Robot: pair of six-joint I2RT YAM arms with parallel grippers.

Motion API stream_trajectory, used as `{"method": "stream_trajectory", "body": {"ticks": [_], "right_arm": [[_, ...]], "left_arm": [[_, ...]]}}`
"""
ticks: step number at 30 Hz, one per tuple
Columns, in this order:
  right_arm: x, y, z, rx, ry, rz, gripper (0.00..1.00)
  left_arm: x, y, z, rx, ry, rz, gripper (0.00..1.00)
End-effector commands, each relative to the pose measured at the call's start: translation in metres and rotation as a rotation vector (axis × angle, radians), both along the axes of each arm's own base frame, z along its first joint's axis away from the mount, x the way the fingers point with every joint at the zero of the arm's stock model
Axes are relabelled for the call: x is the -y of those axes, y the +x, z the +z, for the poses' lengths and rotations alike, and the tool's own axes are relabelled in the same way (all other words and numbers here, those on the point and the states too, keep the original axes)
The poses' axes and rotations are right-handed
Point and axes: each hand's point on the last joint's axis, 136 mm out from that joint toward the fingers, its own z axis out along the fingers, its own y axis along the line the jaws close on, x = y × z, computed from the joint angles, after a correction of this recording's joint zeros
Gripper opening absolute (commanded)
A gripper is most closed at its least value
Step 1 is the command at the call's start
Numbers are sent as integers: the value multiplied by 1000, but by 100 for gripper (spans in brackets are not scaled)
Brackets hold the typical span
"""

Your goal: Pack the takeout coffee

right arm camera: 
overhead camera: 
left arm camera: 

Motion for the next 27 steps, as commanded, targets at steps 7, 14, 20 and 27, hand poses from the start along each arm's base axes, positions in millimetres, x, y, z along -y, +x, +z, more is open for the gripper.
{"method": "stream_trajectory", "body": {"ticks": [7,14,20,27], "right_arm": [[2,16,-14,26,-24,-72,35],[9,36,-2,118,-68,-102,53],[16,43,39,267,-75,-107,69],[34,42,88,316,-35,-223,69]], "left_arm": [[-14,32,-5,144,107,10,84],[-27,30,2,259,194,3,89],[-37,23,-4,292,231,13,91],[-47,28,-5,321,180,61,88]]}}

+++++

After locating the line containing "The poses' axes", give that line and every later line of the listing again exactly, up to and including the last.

» **FINAL ANSWER**:
The poses' axes and rotations are right-handed
Point and axes: each hand's point on the last joint's axis, 136 mm out from that joint toward the fingers, its own z axis out along the fingers, its own y axis along the line the jaws close on, x = y × z, computed from the joint angles, after a correction of this recording's joint zeros
Gripper opening absolute (commanded)
A gripper is most closed at its least value
Step 1 is the command at the call's start
Numbers are sent as integers: the value multiplied by 1000, but by 100 for gripper (spans in brackets are not scaled)
Brackets hold the typical span
"""

Your goal: Pack the takeout coffee

right arm camera: 
overhead camera: 
left arm camera: 

Motion for the next 27 steps, as commanded, targets at steps 7, 14, 20 and 27, hand poses from the start along each arm's base axes, positions in millimetres, x, y, z along -y, +x, +z, more is open for the gripper.
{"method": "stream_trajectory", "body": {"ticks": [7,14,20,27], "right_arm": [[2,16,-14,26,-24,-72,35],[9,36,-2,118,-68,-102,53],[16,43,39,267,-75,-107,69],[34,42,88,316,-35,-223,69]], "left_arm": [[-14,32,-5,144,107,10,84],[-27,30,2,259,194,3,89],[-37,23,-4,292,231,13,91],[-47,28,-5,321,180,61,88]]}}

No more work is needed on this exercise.